There’s a building boom going on at the Fukushima nuclear power plant in Japan where on March 11, 2011, as the coast was catastrophically flooded by an earthquake-triggered tsunami, three of the six reactors melted down.
But it’s not the kind that signals progress.
Tepco, which owns the site, has built hundreds of massive storage tanks to hold the radioactive water that is leaking from the disaster.
According to a report by Vince Beiser at Wired, the tanks contain as much as 150 tons of groundwater that percolates into the reactors through cracks in their foundations every day.
The water is contaminated with radioactive isotopes during the process, the report said.
“More than one million tons of radiation-laced water is already being kept on-site in an ever-expanding forest of hundreds of hulking steel tanks – and so far, there’s no plan to deal with them,” Beiser warned.

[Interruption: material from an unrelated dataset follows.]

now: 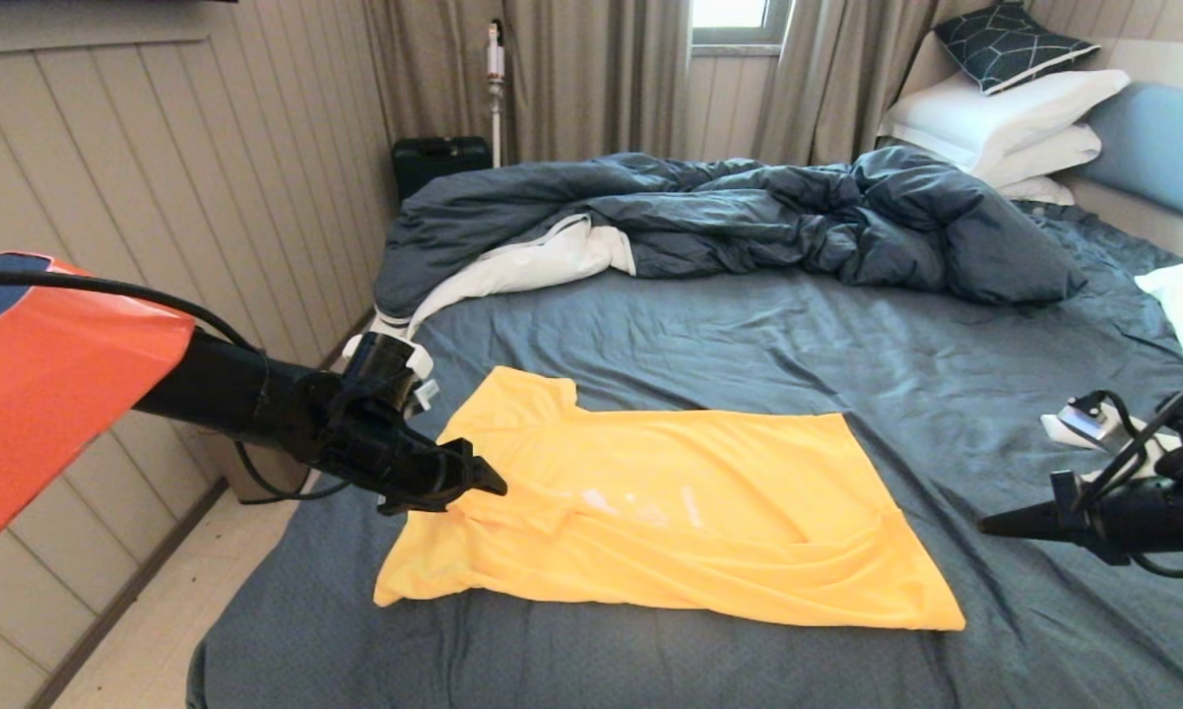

To contain the radiation as much as possible, Tepco “pumps it out and runs it through a massive filtering system housed in a building the size of a small aircraft hangar.”
“Inside are arrays of seven-foot tall stainless steel tubes, filled with sand grain-like particles that perform a process called ion exchange. The particles grab on to ions of cesium, strontium, and other dangerous isotopes in the water, making room for them by spitting out sodium. The highly toxic sludge created as a byproduct is stored elsewhere on the site in thousands of sealed canisters.”
The report explained there have been improvements in the filtering system since the disaster seven years ago, but none of the processes so far has been able to catch tritium, a radioactive isotope of hydrogen.